Lovers of the Brockton Audubon Preserve, a neglected resource that recently changed hands in a cash-strapped city, say the parkland’s new trustees will help reconnect the city to its lost natural paradise.
“It’s a very beautiful piece of property once you get inside of it,” said Scott Ford, a lifelong Brockton resident and a board member of the Wildlands Trust, the regional land preservation agency that just added the Brockton preserve to its holdings.
“You step off the street in a well-developed area, and suddenly it’s very quiet,” Ford said.
Founded 93 years ago, the 124-acre preserve boasts a network of trails, a stream, a scenic bridge, a wildlife population, and a landmark glacial erratic: a giant boulder standing alone amid the trees on the leaf-strewn forest floor.
The preserve’s upkeep was neglected in recent decades as the founding group, the Brockton Audubon Society, slipped into dormancy. To convey the land from an old charitable trust to a new trust with the resources and know-how to take care of it required a decade-long legal trek. But now that the transfer is final, both the city and the new trustee say the land will be cleaned up and upgraded to attract new visitors.
“It’s an unknown jewel for the city of Brockton,” said City Councilor Tim Cruise, who helped shepherd the transfer through City Hall.
“When you get out into the middle of this property, you will not believe you are in the city of Brockton,” said Karen Grey, executive director of the Wildlands Trust, which has nearly 10,000 acres in conservation. “You will feel you are in the middle of Vermont.”
Grey acknowledges some differences.
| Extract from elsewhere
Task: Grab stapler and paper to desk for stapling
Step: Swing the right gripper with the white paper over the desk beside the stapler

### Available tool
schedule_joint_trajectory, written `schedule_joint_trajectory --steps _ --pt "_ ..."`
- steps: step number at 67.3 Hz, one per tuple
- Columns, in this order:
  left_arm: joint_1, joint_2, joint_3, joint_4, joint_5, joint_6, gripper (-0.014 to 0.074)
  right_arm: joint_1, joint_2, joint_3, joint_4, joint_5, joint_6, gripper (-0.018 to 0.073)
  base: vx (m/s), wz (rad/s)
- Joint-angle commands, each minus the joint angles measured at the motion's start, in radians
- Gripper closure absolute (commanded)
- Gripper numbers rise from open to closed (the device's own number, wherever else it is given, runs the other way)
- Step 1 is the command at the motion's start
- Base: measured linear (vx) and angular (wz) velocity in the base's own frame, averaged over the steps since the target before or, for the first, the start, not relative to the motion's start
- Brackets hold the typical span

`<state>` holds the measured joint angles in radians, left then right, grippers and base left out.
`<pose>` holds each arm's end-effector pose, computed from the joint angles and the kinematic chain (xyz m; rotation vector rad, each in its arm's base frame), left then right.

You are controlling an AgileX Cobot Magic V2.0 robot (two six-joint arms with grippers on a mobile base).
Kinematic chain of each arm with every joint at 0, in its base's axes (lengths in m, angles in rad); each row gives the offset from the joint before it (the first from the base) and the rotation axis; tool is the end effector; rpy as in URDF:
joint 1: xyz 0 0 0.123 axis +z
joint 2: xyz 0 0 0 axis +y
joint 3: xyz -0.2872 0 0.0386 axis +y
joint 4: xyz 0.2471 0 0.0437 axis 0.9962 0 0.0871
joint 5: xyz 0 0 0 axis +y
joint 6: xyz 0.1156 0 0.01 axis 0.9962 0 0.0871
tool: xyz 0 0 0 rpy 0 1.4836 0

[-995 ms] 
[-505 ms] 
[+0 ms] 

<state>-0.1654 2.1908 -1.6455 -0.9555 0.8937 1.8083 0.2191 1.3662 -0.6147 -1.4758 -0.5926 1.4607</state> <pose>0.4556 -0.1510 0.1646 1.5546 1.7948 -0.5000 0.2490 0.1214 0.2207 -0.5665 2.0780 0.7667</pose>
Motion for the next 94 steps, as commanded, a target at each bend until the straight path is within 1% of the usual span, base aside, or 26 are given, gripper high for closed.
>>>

An early cleanup effort encountered debris such as a burned-out car and beer cans from the 1970s.
With trash cleanup well underway, the Wildlands Trust’s volunteer trail maintenance group, called Trailblazers, will hold a work day on Friday in the preserve. Plans for the day’s work include creating a new trail extension, installing a bench and two bog bridges, and maintaining the current trails. Trailblazers is reaching out to the local community to draw attention to the work day — and to the charms of the preserve. Work gloves are recommended, said the group’s coordinator, Lianna Lee.
Volunteers will meet at 9:30 a.m. in the back of the parking lot off 35 Pearl St. “We’ll be in a Wildlands pickup truck and unloading tools,” Lee said. For more information, call her at 781-934-9018, ext. 118.
Cynthia Brown, a Brockton resident whose grandmother Amelia Carroll (Tinkham) Brown was one of the founders of the local Audubon society that put the 124-acre preserve together, said the trust will help restore the founders’ hopes for a natural corridor in an urban place.
“I think that the Wildlands Trust has my grandmother’s ideas foremost in mind,” said Brown, a retired music teacher. “To have a [natural] place that should be visited by the people of the city.”
Established at a time when the farms of the city’s west side were falling under development, the preserve reflected the ideals of a national conservation movement, Brown said: to give people even in urban spaces a place to experience nature in the wild. Scout groups learned woodcraft in the preserve. People picnicked.
Over the decades, however, the generation that created the preserve passed away, development rolled on, and lifestyles changed. The preserve fell off the popular radar, and its grounds were neglected. As community ties weakened, the litter piled up.
“It was all on paper,” said Brown. “The land sat there,” with no one overseeing it.
Ford, who is also a member of the Brockton Planning Board, remembers playing there.
“We were kids at a time when we were all Boy Scouts,” he said. “We had our [walking] sticks, packed a lunch, and went into the woods. There’s a giant rock in the woods” — the glacial erratic — “and when you’re 12, it looks like Mount Everest.”
Older kids went to the woods, too, Ford said, and one would find signs of fires, and bottles.
“There are a lot of people who have attachments to this last piece of wilderness inside the city of Brockton,” said Grey, who also grew up in Brockton but without knowing of the preserve’s existence. “Most people don’t even know about it.”
Becoming the trustee for the Brockton Audubon Preserve was one of Grey’s first projects after she took over leadership of the Wildlands Trust five years ago.
“We had to usher this through the city, get lots of approvals,” she said. The trust made sure the easement on the property, or conservation restriction, went to the city of Brockton to forestall any chance of losing the land to development.
The trust’s plans for the preserve call for creating a small public parking area (the site currently lacks one) and upgrading the walking trails.
Brockton officials point out that the city is not without nature resources, including the extensive Olmsted-designed D.W. Field Park and the Stone Farm, located off Pearl Street near the preserve.
But it’s a “godsend,” said Brown, that “the Wildlands Trust has been willing and able to take over the responsibility and protection of this parcel of land dedicated as a sanctuary for birds and intended to be a place for the people of Brockton to visit and enjoy.”
People need to get outdoors, get the scent of a wild place in their nose, look for birds, and listen for a rustle in the brush, she said. “Or else they miss much of the best part of living.”